The combined might of email, scanners, and computers should have made the venerable fax machine obsolete right? Millennials might laugh at it and presume it went the way of the floppy disk but it might shock them to know that more 300 million fax numbers still exist. That may not mean that all of those are in use but it at suggests that some may be active and may even be connected to some network, be it local or the Internet. And that is one gaping security hole waiting for some enterprising hacker to get through.

To be fair, the fax protocol was made in the 90s and couldn't have predicted how the Internet would explode. Although the protocol was updated to add features, the protocol just wasn't made for the Internet age and especially an age where anything and everything is connected to some network.

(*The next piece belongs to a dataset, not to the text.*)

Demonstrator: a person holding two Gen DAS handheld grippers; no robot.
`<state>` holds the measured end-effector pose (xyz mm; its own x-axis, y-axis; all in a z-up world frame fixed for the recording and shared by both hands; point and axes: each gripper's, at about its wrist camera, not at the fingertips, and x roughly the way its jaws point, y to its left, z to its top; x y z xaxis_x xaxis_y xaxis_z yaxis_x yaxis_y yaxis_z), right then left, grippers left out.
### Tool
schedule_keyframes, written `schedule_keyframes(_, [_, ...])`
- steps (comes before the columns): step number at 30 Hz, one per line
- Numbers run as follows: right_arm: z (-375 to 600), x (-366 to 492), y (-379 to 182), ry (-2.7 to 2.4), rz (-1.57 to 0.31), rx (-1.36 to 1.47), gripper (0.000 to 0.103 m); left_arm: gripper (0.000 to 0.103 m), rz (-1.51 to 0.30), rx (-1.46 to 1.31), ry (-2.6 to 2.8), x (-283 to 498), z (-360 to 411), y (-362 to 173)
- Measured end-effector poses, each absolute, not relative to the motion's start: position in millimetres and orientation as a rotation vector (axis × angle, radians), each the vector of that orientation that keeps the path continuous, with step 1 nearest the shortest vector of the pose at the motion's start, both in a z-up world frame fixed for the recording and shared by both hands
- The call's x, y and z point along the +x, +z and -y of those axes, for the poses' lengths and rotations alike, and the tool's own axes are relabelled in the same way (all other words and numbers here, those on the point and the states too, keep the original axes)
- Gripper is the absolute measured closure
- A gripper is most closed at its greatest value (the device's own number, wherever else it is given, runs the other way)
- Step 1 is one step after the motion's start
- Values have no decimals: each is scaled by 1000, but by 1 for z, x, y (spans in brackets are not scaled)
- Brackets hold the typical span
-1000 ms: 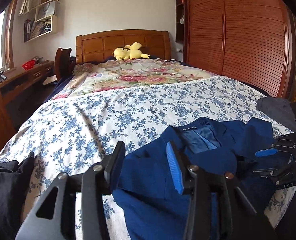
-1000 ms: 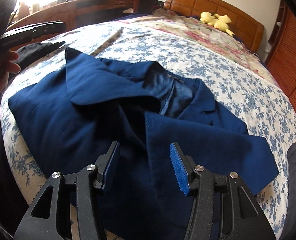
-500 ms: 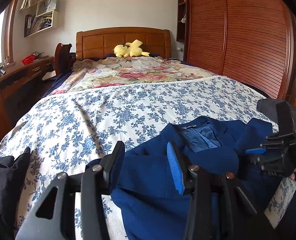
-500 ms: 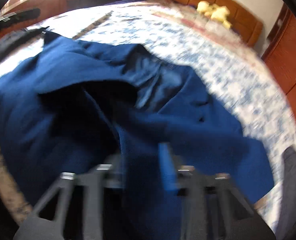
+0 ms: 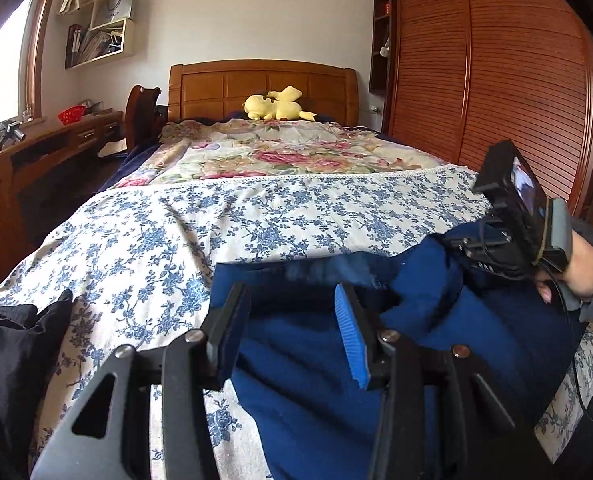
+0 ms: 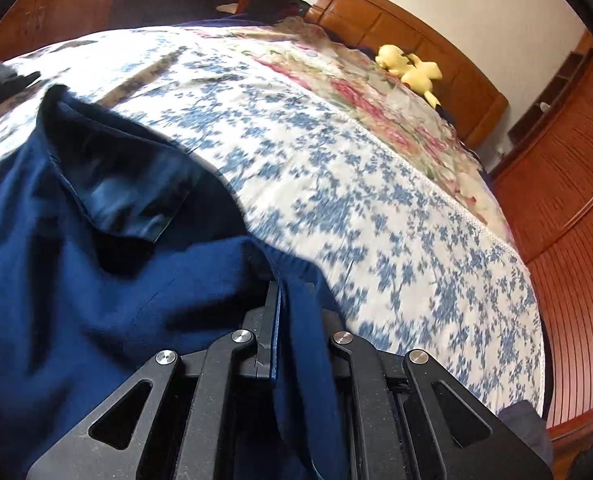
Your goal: Fold large clothes
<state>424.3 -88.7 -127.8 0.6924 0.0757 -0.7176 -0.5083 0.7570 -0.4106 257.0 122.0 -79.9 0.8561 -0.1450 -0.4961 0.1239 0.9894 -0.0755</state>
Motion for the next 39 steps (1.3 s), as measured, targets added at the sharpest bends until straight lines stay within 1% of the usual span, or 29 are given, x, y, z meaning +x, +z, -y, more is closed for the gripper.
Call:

It's further complicated by the fact that most modern fax machines just aren't fax machines. In most cases, they are part of all-in-one printers that, by nature, are often connected both to the Internet and to an office local network, for example. They also often run very small real-time operating systems, which are ripe for the hacking.

That's the worrying discovery that Check Point Research made when testing the theory. Although they mostly tested it on HP all-in-one printers, they believe that any connected fax machine is vulnerable to this exploit. All they need is to be connected to a phone line on one end and a local network on another. Simply sending a malicious fax would allow a hacker to infiltrate and infect that network.

Responsible security researchers as they are, Check Point worked with HP to get the vulnerabilities in its all-in-one printers patched up before going public with the exploit. Owners of such HP printers just need to make sure their printers' firmware is up-to-date. No other printer brands were named, leaving one to guess whether those are just as vulnerable and, more importantly, now secured.